Give back the data below word for word. Any image in it should be left out.

PROVIDED MATERIAL:
>>

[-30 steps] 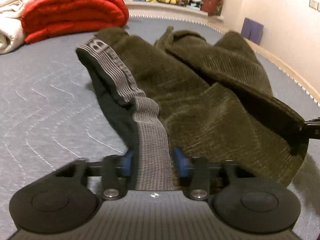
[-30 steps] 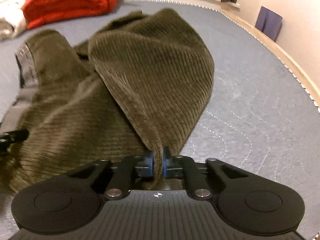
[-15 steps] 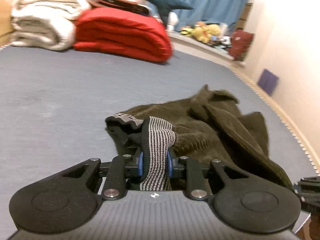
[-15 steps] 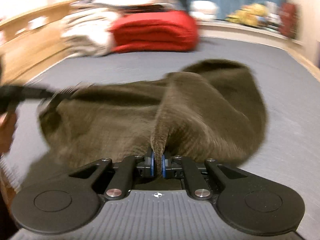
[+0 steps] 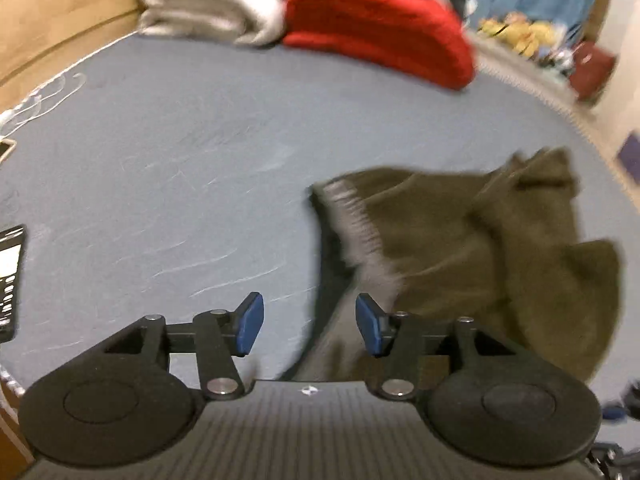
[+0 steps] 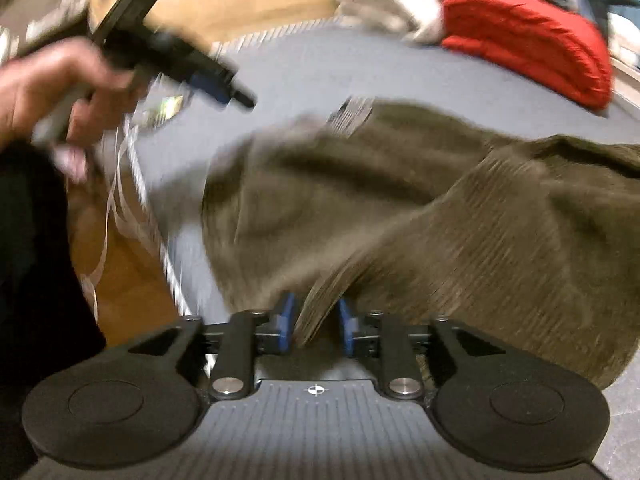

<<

OUTPUT:
[-30 steps] 
[-30 steps] 
[-15 steps] 
[-15 steps] 
[+0 steps] 
[+0 steps] 

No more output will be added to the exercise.